** Opening Given records block **

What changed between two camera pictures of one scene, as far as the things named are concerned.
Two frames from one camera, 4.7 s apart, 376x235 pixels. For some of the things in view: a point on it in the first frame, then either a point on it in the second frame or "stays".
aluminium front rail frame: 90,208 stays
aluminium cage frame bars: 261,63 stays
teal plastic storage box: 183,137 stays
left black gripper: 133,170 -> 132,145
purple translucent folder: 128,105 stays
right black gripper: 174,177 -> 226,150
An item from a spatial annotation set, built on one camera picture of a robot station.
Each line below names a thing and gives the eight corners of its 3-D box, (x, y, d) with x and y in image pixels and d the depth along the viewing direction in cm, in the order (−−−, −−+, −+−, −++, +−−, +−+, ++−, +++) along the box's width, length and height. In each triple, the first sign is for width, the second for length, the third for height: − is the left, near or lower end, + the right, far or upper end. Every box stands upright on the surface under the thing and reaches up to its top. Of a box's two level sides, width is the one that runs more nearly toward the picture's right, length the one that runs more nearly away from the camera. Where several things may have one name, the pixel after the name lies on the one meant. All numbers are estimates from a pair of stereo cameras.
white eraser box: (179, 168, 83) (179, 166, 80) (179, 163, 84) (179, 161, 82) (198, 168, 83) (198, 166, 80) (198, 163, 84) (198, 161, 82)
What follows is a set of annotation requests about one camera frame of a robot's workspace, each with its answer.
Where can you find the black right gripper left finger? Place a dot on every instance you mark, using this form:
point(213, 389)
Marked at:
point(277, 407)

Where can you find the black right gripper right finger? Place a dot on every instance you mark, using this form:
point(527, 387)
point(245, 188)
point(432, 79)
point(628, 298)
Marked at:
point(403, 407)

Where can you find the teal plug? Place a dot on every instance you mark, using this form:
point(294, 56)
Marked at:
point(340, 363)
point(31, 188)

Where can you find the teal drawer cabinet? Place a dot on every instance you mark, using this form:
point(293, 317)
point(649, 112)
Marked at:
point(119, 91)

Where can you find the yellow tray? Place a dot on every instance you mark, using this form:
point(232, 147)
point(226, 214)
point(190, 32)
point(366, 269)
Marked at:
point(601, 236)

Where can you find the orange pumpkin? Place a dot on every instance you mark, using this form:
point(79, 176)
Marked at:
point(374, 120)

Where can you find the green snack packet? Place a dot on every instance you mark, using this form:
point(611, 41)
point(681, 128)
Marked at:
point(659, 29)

** Closing Given records block **

:: What is expected ::
A bare number is the whole answer: how many lines in the entries contain "teal"?

:: Response ::
3